[Exercise details]:
Working through the lines below, return each one that holds "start".

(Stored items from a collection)
* * * * * * * * *

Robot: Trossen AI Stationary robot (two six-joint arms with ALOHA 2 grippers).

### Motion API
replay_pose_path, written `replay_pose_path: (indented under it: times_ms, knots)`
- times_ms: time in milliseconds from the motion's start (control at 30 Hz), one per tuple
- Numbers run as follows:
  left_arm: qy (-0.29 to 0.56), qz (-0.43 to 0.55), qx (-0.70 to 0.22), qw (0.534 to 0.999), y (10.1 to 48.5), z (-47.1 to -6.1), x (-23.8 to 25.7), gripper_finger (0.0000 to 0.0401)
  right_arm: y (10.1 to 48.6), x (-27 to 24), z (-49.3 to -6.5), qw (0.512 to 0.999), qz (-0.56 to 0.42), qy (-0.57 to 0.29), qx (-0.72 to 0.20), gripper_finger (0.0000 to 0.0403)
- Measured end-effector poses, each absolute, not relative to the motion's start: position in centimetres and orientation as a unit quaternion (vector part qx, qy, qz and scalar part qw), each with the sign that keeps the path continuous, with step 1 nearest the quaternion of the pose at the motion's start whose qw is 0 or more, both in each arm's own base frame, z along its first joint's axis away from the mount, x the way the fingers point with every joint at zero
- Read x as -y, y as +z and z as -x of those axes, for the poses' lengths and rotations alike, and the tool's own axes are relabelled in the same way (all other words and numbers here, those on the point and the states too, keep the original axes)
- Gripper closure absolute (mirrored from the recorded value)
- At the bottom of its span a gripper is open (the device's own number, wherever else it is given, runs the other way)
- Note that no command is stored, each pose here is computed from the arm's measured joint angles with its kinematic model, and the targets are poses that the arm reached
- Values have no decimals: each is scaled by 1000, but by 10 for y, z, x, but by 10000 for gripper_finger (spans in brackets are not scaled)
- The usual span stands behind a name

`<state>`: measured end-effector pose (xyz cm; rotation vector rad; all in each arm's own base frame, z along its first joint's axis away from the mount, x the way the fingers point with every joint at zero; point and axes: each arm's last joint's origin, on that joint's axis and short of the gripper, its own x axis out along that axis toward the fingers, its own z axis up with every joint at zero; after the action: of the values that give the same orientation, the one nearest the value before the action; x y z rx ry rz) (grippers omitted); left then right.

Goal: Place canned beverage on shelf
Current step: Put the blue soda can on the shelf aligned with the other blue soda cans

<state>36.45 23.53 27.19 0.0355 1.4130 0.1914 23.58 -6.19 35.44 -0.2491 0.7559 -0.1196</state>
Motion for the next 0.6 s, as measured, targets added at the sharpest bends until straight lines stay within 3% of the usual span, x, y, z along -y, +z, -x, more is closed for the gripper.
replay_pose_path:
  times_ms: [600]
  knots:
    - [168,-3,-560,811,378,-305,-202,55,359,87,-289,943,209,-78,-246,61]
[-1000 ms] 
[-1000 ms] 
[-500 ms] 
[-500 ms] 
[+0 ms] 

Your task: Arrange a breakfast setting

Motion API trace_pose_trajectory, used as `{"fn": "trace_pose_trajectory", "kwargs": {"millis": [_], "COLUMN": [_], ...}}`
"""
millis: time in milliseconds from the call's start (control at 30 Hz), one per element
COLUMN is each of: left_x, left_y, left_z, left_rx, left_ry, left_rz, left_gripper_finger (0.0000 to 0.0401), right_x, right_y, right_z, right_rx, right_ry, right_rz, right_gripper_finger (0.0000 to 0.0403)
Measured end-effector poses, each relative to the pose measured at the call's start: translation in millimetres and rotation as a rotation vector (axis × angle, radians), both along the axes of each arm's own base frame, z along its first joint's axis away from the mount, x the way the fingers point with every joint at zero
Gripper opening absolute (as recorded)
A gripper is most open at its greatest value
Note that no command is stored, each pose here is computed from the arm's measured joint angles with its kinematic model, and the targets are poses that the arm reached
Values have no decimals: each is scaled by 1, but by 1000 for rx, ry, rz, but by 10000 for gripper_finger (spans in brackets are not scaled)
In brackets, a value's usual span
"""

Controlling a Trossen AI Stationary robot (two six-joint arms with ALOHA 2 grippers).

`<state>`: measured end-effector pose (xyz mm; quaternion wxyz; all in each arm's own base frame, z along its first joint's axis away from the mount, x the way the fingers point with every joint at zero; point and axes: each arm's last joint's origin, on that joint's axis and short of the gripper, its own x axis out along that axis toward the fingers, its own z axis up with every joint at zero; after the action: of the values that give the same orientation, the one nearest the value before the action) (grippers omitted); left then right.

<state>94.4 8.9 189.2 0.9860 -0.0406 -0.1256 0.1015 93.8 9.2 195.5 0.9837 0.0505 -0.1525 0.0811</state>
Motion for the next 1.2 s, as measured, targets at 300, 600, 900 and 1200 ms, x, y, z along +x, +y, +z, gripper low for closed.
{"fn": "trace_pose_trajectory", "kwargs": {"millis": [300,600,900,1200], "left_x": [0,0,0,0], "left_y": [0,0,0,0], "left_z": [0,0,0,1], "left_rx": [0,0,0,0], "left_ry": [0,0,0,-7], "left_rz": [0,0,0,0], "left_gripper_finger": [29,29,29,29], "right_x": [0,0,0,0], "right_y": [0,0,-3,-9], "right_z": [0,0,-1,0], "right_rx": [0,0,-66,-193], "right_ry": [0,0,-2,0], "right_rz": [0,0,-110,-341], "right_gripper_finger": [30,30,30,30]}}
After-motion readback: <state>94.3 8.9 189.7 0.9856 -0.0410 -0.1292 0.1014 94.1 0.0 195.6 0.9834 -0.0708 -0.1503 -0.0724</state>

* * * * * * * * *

[Worked solution]:
- times_ms: time in milliseconds from the motion's start (control at 30 Hz), one per tuple
- Measured end-effector poses, each absolute, not relative to the motion's start: position in centimetres and orientation as a unit quaternion (vector part qx, qy, qz and scalar part qw), each with the sign that keeps the path continuous, with step 1 nearest the quaternion of the pose at the motion's start whose qw is 0 or more, both in each arm's own base frame, z along its first joint's axis away from the mount, x the way the fingers point with every joint at zero
millis: time in milliseconds from the call's start (control at 30 Hz), one per element
Measured end-effector poses, each relative to the pose measured at the call's start: translation in millimetres and rotation as a rotation vector (axis × angle, radians), both along the axes of each arm's own base frame, z along its first joint's axis away from the mount, x the way the fingers point with every joint at zero

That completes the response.